**Exercise goal:**
Tell me how many lines in the data below hold the string "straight", and say nothing else.

**Source data:**
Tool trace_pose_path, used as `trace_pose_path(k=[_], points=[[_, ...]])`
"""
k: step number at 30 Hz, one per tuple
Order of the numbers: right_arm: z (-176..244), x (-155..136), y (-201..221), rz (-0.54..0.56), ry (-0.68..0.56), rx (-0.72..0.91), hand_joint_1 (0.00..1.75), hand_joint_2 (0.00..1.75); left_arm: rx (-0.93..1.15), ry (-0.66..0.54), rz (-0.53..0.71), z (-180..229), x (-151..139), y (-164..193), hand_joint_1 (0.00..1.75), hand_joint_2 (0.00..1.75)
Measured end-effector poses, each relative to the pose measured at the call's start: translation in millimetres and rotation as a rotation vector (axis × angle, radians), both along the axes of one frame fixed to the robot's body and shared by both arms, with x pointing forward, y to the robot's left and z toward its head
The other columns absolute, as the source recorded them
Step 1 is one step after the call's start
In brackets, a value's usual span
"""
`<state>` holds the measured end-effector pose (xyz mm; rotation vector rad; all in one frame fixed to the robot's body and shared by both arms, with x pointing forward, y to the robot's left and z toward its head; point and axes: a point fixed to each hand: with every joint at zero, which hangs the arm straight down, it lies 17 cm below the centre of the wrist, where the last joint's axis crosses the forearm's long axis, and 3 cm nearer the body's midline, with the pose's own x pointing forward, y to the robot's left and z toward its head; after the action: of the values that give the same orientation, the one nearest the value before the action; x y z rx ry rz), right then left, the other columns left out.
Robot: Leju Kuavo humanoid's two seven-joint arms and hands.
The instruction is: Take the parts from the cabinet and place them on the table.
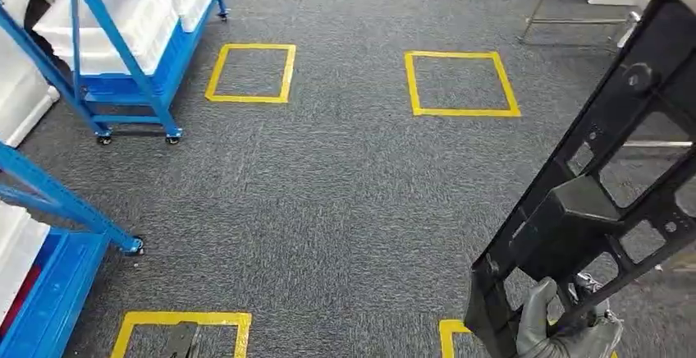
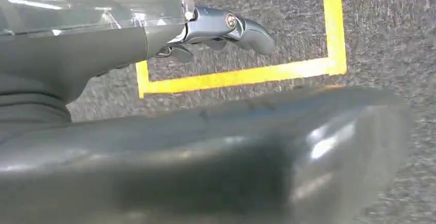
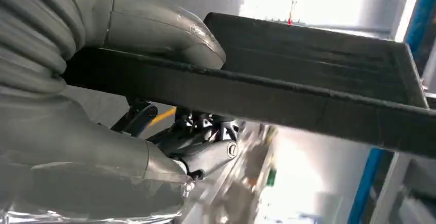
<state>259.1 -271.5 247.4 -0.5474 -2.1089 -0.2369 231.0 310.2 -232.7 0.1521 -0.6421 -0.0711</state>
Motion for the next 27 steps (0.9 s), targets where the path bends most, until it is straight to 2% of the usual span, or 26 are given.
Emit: trace_pose_path(k=[10,13,27], points=[[7.6,3.9,-1.0,0.005,-0.041,0.024,1.75,1.75,0.007,0.000,-0.007,3.1,9.9,3.6,0.00,0.00],[11.0,5.8,0.5,0.009,-0.054,0.024,1.75,1.75,0.008,0.008,-0.009,1.0,4.4,4.7,0.00,0.00],[4.6,7.1,-1.3,0.011,-0.023,0.040,1.75,1.75,0.023,0.001,-0.007,1.1,2.5,11.7,0.00,0.00]])
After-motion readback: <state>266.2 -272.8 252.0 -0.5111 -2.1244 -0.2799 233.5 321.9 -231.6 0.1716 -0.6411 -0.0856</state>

**Result of the task:**
2